PROBLEM TO SOLVE: Filter this data down to the lines that hold "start", and copy them.

MATERIAL PROVIDED:
○ ○ ○ ○ ○

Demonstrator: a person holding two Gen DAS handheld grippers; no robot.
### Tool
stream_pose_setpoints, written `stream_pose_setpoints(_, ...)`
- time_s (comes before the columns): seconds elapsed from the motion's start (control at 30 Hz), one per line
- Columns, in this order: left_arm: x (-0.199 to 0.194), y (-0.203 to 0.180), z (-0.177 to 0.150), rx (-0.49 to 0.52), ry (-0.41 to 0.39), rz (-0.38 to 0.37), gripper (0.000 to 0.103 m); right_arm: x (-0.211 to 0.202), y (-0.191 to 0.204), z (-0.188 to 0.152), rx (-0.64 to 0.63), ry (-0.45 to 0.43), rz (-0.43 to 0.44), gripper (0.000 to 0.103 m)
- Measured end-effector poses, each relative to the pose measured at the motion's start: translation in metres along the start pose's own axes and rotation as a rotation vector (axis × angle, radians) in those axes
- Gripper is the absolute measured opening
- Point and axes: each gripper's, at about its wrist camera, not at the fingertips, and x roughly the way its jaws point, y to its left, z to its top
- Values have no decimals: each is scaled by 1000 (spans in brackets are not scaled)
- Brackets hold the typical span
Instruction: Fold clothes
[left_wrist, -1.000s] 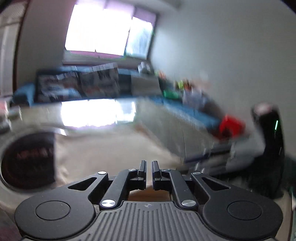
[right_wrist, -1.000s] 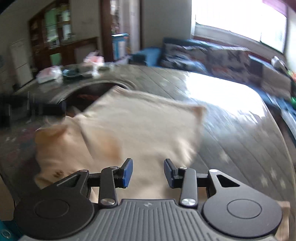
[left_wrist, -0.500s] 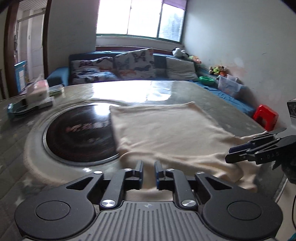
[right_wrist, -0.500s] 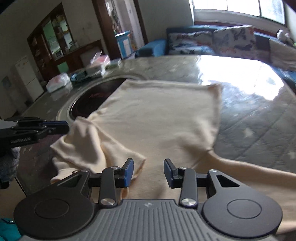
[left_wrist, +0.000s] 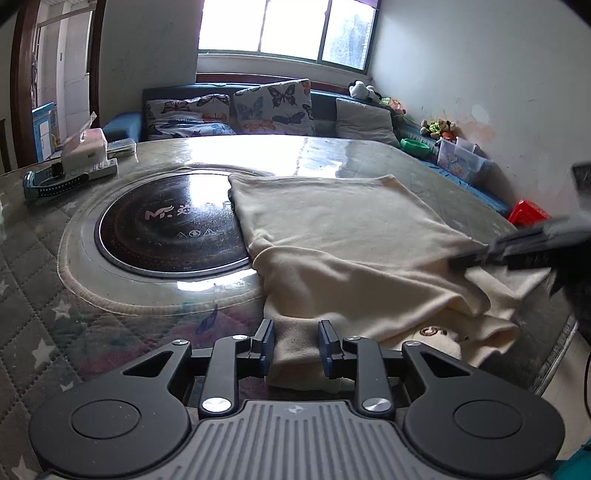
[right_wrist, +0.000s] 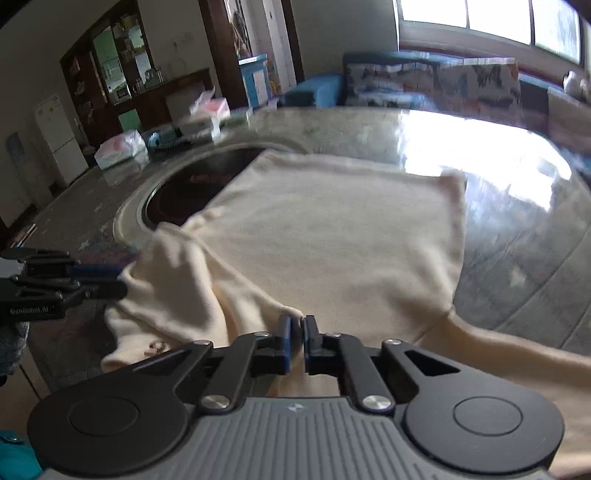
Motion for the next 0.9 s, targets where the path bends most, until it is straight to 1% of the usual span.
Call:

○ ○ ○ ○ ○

WRITTEN RESPONSE:
- time_s (comes before the columns): seconds elapsed from the motion's start (control at 30 Hz), one per line
- Measured end-effector poses, each relative to the pose measured at the motion's start: translation in metres along the start pose's own axes and rotation as a rotation vector (axis × angle, radians) in those axes

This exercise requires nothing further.